Figure 14.

ON luminance/response saturation explains changes in cortical OFF dominance with spatial frequency. (a) The grating stimulus was simulated with a cosine function (top) and we assumed a photoreceptor nonlinearity that distorted the representation of the grating at the level of the response of the photoreceptor array (bottom). (b) The responses of separate ON and OFF pathways were simulated by rectifying the photoreceptor response and passing the output of the rectification through a higher luminance response saturation for ON than OFF responses as in the study of Kremkow, Jin, et al. (2014). (c) When the responses from these ON and OFF pathways are convolved with a cortical RF, OFF responses dominate at low spatial frequencies (low SF) as in the study of Kremkow, Jin, et al. (2014). (d) When a complex RF is made by adding OFF dominated and ON-dominated simple cells with opposite phases, the ON–OFF sum is zero (top).

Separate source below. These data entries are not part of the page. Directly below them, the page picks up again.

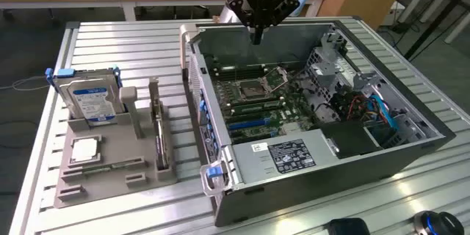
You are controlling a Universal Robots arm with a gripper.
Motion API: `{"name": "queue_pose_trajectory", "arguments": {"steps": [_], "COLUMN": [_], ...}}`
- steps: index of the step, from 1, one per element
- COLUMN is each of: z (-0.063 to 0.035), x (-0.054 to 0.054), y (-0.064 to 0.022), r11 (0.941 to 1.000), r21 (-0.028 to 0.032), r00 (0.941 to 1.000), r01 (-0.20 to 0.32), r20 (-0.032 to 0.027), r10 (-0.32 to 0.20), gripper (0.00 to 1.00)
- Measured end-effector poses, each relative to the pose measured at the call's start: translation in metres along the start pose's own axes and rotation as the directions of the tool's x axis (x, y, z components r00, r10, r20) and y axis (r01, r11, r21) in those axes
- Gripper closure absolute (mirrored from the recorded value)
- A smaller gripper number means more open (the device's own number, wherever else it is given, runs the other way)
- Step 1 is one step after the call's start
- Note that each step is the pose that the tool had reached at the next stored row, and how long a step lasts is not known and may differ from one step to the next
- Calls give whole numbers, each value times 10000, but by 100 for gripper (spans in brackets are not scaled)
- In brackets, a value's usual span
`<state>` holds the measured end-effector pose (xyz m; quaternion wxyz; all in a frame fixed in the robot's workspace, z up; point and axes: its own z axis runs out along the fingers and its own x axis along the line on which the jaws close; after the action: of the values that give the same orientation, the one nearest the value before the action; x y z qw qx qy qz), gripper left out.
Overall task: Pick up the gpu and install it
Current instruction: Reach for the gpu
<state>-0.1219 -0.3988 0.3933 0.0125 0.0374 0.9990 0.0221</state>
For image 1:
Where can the white table frame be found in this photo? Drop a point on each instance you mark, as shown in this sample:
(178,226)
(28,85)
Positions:
(456,32)

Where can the black open PC case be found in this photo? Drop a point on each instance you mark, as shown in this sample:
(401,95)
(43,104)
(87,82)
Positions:
(330,185)

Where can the CPU socket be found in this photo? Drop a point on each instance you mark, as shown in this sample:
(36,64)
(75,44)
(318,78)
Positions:
(253,89)

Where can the black and silver space mouse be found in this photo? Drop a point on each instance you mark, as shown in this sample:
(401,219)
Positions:
(437,224)

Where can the hard drive with blue caddy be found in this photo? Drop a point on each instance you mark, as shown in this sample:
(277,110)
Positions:
(48,74)

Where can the small silver chipset heatsink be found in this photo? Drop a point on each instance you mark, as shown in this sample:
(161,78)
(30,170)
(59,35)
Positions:
(293,127)

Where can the blue expansion card retainer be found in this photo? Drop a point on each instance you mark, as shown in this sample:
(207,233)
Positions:
(201,107)

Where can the silver CPU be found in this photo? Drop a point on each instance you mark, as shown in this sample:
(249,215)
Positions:
(84,149)

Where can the blue expansion slot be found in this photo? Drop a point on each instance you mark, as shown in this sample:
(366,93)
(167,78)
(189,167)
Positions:
(250,124)

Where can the green motherboard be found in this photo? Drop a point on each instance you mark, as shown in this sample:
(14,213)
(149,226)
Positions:
(290,114)

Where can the grey parts rack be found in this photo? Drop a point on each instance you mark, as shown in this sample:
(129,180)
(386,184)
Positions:
(118,147)

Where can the metal drive cage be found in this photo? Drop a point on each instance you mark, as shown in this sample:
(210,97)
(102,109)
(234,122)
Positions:
(323,70)

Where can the dark graphics card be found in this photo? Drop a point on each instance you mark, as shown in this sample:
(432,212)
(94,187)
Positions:
(162,141)

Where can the metal socket cover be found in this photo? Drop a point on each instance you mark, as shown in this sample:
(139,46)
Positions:
(275,78)

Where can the green RAM stick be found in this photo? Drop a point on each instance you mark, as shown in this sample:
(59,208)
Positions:
(103,168)
(257,106)

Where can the black phone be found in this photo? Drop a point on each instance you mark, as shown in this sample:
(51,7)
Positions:
(349,228)

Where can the black tripod pole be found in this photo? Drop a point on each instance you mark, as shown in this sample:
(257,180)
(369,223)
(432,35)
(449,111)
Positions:
(437,24)

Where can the blue case latch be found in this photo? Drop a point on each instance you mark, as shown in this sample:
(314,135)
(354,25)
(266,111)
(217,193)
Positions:
(214,171)

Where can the grey power supply unit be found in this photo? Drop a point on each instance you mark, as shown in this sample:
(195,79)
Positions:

At low spatial frequencies, however, OFF responses become stronger and the complex cell becomes OFF dominated (bottom). (e) This simple model accurately replicates the relation between spatial frequency low cutoff and the ratio of OFF-to-ON-dominated neurons that we demonstrated experimentally. The circles illustrated the data and the line the model. The cartoon illustrates how ON–OFF balance changes when viewing distance increases, which makes the grating smaller and the spatial frequency higher.